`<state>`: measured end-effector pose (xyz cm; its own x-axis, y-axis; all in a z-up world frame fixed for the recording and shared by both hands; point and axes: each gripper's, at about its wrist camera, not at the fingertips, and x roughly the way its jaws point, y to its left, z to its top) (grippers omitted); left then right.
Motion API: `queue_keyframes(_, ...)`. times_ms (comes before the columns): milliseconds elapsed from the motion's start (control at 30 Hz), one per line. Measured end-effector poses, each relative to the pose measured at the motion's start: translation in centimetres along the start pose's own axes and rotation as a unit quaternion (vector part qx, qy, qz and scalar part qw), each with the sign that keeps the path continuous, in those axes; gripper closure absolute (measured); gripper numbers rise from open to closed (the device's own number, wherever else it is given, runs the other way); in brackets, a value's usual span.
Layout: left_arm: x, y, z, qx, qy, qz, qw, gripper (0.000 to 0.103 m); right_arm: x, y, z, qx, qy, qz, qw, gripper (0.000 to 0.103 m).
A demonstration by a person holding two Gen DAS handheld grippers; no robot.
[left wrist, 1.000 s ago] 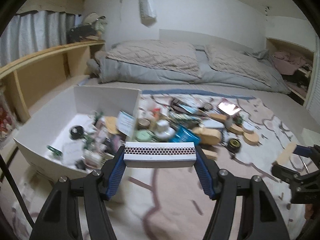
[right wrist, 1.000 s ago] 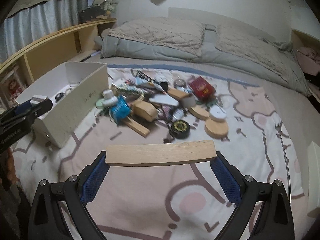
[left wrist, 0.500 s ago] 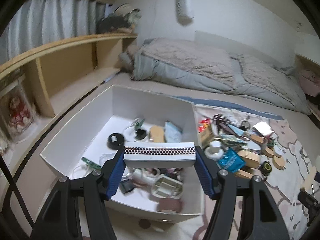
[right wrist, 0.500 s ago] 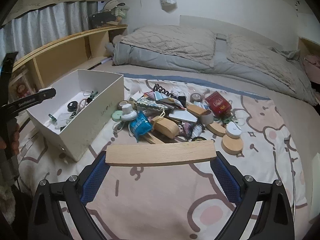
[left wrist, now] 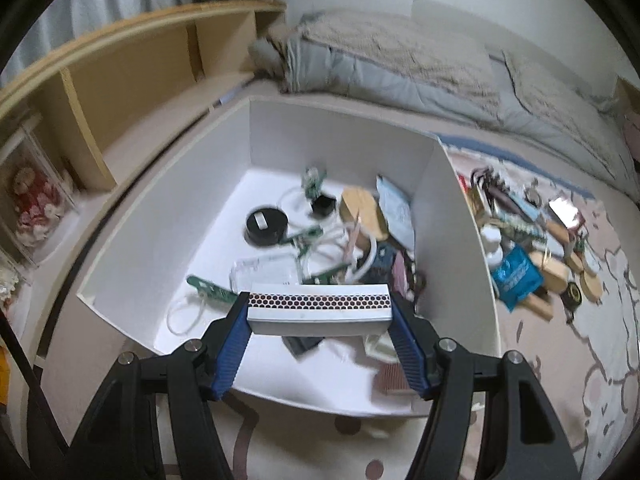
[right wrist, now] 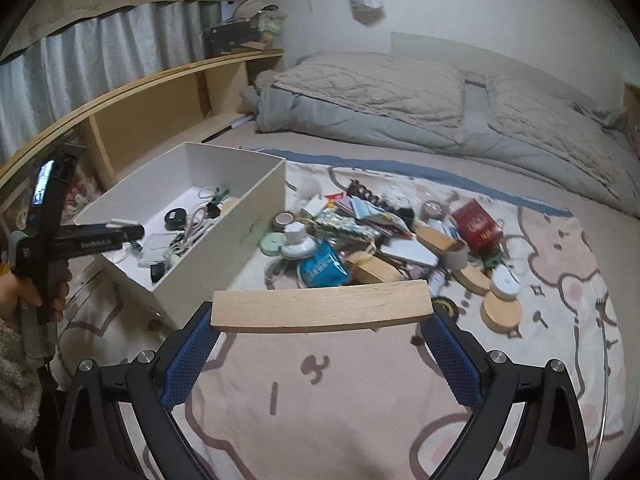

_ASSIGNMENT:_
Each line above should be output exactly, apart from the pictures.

_ANSWER BOX:_
`<state>`: measured end-effector pose (xyz cm; its own x-axis, y-axis; all in a z-up world frame fixed for the recording and shared by both hands; point and axes: each gripper's, at about its wrist camera, not at the fingertips, and x roughly the way its jaws point, y to its left, z to its top) (grippers omitted); left then right.
Motion API: `queue_keyframes(_, ...)`. times_ms (comes before the columns): milliseconds elapsed from the motion's start (control at 30 Hz), one per line. Measured end-effector poses, each relative to the pose measured at the motion's start: translation in centimetres along the start pose's own axes and rotation as a unit quaternion (vector part qx, qy, qz and scalar part qw), each with the sign that keeps the path continuous, in those axes; gripper closure absolute (measured); gripper numbers rise from open to closed (the device's own number, wherever else it is given, runs the other way); in brackets, a value's usual span.
Layout: left_arm: x, y, z, qx, qy, qz, qw, gripper (0.000 to 0.103 m); right_arm: x, y, z, qx, qy, qz, qw, gripper (0.000 to 0.103 m).
A demonstration by a person holding two Gen DAS handheld grippers; no robot.
[left wrist, 1.000 s ago] 
[right wrist, 1.000 s ago] 
[left wrist, 0.500 s ago] 
[right wrist, 0.500 s ago] 
[left wrist, now] 
[right wrist, now] 

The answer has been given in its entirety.